A man using his porte-crayon to check the vertical allignment of parts and/or to measure.
Note the low chairs and foot rests to keep knees high.
Jacobus Johannes Lauwers, Rijksmuseum, full painting here


6) Measuring 

Many treatises downplay measuring tools and cite the famous Michelangelo saying that the compass should be in the eye and not in the hands.  Sanderson says to learn first to draw heads from prints with a compass and ruler. Many English treatises mention the use of a compass to check your finished piece and compare it with the drawing or print you copied, but not to use it in the process of drawing. De Lairesse mentions using a compass when just beginning to draw simple shapes, then repeating the exercise without one.

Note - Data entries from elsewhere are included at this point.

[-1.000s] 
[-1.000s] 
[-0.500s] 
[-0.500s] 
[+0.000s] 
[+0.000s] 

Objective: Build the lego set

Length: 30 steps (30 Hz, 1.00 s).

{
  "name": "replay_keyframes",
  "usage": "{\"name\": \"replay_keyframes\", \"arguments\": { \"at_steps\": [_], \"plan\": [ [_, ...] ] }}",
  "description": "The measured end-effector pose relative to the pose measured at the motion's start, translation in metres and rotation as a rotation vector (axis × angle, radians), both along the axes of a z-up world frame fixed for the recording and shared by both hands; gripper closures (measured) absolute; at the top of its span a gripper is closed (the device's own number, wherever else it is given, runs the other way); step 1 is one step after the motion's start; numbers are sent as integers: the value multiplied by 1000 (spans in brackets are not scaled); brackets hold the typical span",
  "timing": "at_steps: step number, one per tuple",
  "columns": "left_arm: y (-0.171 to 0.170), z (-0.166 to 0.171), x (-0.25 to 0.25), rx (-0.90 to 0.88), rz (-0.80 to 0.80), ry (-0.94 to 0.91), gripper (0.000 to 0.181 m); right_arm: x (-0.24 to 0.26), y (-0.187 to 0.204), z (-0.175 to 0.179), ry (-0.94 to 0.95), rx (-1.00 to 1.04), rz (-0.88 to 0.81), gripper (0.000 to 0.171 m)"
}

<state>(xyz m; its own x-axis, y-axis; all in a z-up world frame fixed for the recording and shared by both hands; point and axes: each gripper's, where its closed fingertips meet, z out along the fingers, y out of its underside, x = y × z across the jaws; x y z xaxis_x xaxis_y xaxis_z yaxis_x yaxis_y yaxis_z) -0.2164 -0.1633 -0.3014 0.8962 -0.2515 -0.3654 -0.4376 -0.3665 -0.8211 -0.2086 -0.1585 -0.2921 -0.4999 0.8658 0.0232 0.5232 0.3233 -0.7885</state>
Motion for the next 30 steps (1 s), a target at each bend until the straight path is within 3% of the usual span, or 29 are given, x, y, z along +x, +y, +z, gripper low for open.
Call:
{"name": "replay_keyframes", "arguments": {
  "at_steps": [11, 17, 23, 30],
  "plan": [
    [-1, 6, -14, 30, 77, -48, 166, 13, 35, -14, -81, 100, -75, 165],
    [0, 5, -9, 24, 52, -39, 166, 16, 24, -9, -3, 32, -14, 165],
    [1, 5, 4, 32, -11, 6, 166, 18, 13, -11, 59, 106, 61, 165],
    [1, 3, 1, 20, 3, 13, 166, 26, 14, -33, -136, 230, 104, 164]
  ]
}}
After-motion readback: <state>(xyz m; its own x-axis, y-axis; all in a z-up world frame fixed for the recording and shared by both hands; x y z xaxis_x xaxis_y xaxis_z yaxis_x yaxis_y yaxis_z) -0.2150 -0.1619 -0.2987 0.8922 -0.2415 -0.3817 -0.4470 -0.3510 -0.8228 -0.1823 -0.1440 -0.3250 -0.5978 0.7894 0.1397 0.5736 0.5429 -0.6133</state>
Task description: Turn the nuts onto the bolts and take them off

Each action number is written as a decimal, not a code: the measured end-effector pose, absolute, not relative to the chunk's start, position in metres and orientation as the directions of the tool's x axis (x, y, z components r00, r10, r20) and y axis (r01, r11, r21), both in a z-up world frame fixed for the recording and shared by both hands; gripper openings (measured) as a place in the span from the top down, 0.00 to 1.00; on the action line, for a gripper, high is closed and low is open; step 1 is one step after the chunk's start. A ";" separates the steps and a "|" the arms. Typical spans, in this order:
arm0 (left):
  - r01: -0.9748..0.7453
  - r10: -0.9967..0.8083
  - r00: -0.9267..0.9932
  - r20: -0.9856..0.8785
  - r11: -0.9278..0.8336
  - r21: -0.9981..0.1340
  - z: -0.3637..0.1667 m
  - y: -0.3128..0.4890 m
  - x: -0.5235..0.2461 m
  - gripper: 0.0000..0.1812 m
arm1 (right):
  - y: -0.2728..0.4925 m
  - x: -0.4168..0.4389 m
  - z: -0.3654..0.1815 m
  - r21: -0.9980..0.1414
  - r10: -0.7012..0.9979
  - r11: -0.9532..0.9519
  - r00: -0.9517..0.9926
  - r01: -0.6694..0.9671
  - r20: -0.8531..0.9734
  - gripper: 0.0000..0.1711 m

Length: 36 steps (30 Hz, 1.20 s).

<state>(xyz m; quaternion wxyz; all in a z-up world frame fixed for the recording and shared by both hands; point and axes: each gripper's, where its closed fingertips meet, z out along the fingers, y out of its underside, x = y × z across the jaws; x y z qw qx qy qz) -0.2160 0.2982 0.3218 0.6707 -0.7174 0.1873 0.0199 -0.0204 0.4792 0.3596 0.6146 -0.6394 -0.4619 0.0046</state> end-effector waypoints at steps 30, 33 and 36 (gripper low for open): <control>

* Almost all treatises speak of pausing to look carefully at your original before starting to draw and of judging the distances between parts by eye (Goeree, De Lairesse, etc).  Authors from Cennini to Goeree also suggest leaving your finished or almost finished drawing for some time and coming back to it in order to see mistakes better.

* Leonardo (repeated in Goeree and de Lairesse) suggested using a plumb-line as a tool to help seeing the correspondence of parts in the model and to note which parts bear most weight.

* De Lairesse is the only one I've seen who says that you can measure without a compass using your fingers or your charcoal (when drawing from a sculpture, for example, in addition to judging with the naked eye) but he doesn't elaborate on the process, so I suppose the current measuring technique (arm stretched out with locked elbow, pencil in hand with the thumb measuring the length from the tip of the pencil) was not used.

* De Piles suggests thinking of many imaginary lines, horizontal, vertical and others in your model to see better which parts correspond.  De Lairesse also makes use of vertical and horizontal construction lines drawn with charcoal on the sketch.  In addition, when copying a print he mentions a method for beginners of covering up part of it with a piece of paper and copying just that, then moving the paper downward in steps (a more challenging variation of copying by squares, which was also mentioned in most treatises).

* De Lairesse suggests that it is too much to make a beginner copy a print bigger or smaller than the original, and advises 1:1 copies. In lesson twelve (right after starting drawing from the round) he says that it is time that the student starts drawing things bigger or smaller than they are, because it is essential that he exercises to see the proportions well and that his eye serves him for ruler and compass.
I have never seen anything in the old treatises reminding of the current "sight-sizing" trend other than when the objects are traced mechanically with the help of a piece of glass or a net such as are mentioned by Alberti or Dürer.  But tracing was not considered a legitimate way to draw, at least for a student (see de Lairesse and many other authors).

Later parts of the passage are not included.